George RR Marten has become rather broadly famous owing to his ‘Game of Thrones’ series of books and television series. Mainly for making complex, believable characters that we genuinely care about and then killing them. In job-lots sometimes.
A lot of folk revile him for doing this, but Game of Thrones is a history, and history doesn’t ponce about trying to spare our feelings. OK, it does sometimes, but usually it does so in the name of charity or to advance a particular viewpoint. But Mr.Marten is a very neutral historian. The good die, the bad die, the innocent and guilty- everyone is at risk. These people he is writing about are the movers and shakers in their society, and in their world this puts a target on their backs. People won’t miss that mark forever. It’s not done gratuitously, or to shock the readers or even–as some have suggested– to be cruel to his faithful audience. It’s simply that the story, the development of the characters and the logic of events say these people are going to die and the author is honest enough to let them. That’s called craftsmanship, or at least good storytelling.
So get off his back.
I’m not a big one for building up characters and then killing them off, and fortunately thus far my stories have not demanded this of me. But the current book, “Rage of Angels’ is different. It’s a war story and worse yet it’s a war story where the main characters are facing a foe with overwhelming military superiority. It would be unreasonable for everyone to survive. That’s not how war works; it is a notably indiscriminate killer.
I’m not a believer in war stories that glorify combat. It is a cruel, messy, dirty business and part of the horror of it is that it randomly kills people we like and love. People that don’t deserve it, people that we desperately want to live, people that aren’t supposed to die are all swept away by the maelstrom. To not show this in the story would be dishonest. It would short-change both the tale and it’s readers. It would lesson the impact of events and downplay the conflict and it’s awful consequences in terms of human suffering. It would trivialize the experience of war.
Increasingly technology is isolating us from war and it’s consequences.
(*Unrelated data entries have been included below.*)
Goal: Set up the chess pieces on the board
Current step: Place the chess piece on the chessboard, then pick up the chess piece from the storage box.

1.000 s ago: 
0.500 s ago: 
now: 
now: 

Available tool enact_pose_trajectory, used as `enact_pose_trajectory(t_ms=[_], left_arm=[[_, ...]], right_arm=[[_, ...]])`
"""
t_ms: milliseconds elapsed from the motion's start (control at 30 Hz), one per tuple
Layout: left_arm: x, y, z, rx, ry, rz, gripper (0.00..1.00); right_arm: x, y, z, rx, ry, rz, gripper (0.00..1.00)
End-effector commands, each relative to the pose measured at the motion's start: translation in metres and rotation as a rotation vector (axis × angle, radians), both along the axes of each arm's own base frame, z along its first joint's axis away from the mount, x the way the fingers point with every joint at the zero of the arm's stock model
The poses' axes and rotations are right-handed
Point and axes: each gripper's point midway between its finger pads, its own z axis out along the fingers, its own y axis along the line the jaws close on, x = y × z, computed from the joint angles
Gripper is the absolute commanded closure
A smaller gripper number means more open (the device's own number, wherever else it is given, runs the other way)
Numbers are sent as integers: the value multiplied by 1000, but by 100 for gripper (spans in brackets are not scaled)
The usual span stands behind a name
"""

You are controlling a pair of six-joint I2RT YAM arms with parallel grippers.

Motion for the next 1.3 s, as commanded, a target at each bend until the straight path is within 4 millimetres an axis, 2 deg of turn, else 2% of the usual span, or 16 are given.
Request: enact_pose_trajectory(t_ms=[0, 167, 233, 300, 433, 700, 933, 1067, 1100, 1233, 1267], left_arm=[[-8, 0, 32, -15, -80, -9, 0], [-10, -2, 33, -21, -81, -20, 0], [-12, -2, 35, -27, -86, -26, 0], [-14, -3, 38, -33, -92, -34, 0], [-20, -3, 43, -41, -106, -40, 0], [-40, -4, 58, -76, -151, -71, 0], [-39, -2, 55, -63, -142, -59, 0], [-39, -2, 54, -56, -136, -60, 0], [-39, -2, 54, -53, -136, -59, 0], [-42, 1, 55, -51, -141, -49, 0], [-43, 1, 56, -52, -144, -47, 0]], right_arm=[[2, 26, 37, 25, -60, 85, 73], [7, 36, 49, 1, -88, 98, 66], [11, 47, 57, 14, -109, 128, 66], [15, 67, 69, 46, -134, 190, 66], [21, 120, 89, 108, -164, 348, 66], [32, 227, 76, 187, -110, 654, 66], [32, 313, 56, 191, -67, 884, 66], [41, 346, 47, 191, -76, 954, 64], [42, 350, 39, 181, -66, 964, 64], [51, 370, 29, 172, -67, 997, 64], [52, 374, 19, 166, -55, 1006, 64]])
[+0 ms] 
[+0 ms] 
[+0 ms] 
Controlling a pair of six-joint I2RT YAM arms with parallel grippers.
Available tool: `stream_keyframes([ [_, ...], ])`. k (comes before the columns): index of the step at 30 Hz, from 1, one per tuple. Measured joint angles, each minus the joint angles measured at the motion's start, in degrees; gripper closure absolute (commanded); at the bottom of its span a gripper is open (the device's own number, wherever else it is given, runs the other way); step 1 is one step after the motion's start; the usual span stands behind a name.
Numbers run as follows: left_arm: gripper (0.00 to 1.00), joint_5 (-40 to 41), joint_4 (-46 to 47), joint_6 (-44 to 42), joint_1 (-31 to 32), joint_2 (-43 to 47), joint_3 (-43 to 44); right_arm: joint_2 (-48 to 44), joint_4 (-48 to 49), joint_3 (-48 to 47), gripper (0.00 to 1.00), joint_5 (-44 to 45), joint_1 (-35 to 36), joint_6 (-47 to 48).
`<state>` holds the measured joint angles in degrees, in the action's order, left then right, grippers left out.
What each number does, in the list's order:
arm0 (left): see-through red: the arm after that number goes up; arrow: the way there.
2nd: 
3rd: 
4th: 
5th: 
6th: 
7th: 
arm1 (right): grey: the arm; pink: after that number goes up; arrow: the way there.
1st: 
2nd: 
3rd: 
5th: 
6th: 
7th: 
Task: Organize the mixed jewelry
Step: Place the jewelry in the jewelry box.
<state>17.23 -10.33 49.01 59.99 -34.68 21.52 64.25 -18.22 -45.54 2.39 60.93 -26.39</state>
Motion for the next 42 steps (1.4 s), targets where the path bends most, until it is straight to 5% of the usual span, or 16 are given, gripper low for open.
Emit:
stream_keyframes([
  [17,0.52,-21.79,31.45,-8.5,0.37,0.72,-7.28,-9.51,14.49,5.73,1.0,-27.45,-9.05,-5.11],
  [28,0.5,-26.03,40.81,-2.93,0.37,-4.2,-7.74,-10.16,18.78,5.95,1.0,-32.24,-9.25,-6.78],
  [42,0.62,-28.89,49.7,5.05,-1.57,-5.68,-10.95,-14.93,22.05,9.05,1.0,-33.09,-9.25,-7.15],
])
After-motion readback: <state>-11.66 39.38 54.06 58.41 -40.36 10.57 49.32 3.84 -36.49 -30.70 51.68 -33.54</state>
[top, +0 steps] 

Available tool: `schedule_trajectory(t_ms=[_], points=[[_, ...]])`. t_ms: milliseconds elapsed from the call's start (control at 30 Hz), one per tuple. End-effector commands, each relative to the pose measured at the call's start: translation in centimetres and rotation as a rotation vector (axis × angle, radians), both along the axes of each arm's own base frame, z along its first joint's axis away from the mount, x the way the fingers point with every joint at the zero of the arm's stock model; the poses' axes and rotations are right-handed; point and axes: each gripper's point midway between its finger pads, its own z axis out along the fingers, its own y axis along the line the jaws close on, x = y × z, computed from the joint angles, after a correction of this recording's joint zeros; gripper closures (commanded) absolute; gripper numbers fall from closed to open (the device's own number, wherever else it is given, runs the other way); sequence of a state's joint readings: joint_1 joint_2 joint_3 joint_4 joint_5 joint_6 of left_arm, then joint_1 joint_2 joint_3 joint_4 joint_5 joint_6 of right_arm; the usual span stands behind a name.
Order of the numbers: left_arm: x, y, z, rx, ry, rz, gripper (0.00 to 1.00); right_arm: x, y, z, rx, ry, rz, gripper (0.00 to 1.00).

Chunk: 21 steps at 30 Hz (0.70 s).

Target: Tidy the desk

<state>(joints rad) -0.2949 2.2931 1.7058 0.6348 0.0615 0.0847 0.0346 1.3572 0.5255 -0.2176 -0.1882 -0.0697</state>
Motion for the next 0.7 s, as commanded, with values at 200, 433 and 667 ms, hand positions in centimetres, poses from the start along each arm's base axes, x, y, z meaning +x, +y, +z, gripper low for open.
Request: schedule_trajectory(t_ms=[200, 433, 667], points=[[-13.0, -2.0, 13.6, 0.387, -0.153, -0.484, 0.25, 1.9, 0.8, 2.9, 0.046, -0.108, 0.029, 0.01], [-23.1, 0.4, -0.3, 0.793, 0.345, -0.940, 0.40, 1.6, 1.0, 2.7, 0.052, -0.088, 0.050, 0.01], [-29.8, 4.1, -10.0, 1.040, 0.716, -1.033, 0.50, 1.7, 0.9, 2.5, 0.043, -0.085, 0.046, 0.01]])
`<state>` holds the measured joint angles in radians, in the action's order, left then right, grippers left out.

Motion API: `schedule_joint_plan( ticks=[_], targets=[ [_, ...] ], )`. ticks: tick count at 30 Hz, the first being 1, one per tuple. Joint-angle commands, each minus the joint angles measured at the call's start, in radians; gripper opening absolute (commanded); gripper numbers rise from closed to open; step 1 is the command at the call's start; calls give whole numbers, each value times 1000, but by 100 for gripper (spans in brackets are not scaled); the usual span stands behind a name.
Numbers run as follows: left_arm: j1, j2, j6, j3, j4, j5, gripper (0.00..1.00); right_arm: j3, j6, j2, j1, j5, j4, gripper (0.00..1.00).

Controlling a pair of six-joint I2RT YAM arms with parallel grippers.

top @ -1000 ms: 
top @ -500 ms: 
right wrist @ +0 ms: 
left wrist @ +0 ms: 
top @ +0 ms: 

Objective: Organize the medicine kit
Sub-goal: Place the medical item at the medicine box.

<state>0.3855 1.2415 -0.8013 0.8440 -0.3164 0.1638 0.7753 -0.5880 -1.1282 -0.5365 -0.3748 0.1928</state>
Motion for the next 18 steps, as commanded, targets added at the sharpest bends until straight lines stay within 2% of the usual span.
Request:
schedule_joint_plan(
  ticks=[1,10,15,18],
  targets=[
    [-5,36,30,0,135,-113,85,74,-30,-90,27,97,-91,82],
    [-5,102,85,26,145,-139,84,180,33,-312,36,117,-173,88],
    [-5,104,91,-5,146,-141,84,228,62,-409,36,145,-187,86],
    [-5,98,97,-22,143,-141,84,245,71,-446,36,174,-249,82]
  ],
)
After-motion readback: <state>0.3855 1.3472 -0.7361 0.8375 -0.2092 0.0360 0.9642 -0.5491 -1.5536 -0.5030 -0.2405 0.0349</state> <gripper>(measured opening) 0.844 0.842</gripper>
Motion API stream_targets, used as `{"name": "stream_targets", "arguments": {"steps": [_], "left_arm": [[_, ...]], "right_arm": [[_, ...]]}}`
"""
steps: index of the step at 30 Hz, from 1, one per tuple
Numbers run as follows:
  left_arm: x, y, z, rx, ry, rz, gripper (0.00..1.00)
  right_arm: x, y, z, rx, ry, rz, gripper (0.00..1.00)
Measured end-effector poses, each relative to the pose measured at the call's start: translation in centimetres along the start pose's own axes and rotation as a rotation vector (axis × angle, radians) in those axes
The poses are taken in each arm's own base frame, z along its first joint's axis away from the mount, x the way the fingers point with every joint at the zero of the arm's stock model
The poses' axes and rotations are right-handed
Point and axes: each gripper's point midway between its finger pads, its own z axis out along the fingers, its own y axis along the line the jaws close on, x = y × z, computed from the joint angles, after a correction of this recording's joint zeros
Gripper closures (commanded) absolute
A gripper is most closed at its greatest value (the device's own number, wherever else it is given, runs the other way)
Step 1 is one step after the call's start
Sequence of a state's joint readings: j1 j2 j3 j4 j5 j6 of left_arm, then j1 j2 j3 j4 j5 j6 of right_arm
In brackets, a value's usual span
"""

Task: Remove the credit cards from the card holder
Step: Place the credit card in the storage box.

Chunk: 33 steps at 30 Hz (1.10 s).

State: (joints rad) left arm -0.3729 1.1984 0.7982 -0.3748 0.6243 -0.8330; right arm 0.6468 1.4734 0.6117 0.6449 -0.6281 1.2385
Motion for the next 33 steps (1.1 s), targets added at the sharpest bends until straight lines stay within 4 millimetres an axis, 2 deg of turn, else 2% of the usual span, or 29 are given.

We see a monochrome rendering of a vehicle, or a building or a bunker, and then it suddenly expands in a bloom of white. Cool. We admire the technology, the precision and the skill that brought about this event. We don’t see the severed limbs, the mangled flesh and splintered bone. We don’t think about the fact that each pathetic, smashed and ruined remnant was once part of a human being. Good, evil or whatever, it was a person that was just trying to get along in the world as best they could. Someone that was a child, a brother or sister, a father or mother. A lover. A person that was important to other people, depended on and cared about.
War may be necessary or at times unavoidable. But when we engage in it we need to remember that real people are dying. We need to be reminded of the human cost. Sometimes, if we are very, very lucky, that reminder comes in the form of the notional death of a beloved character.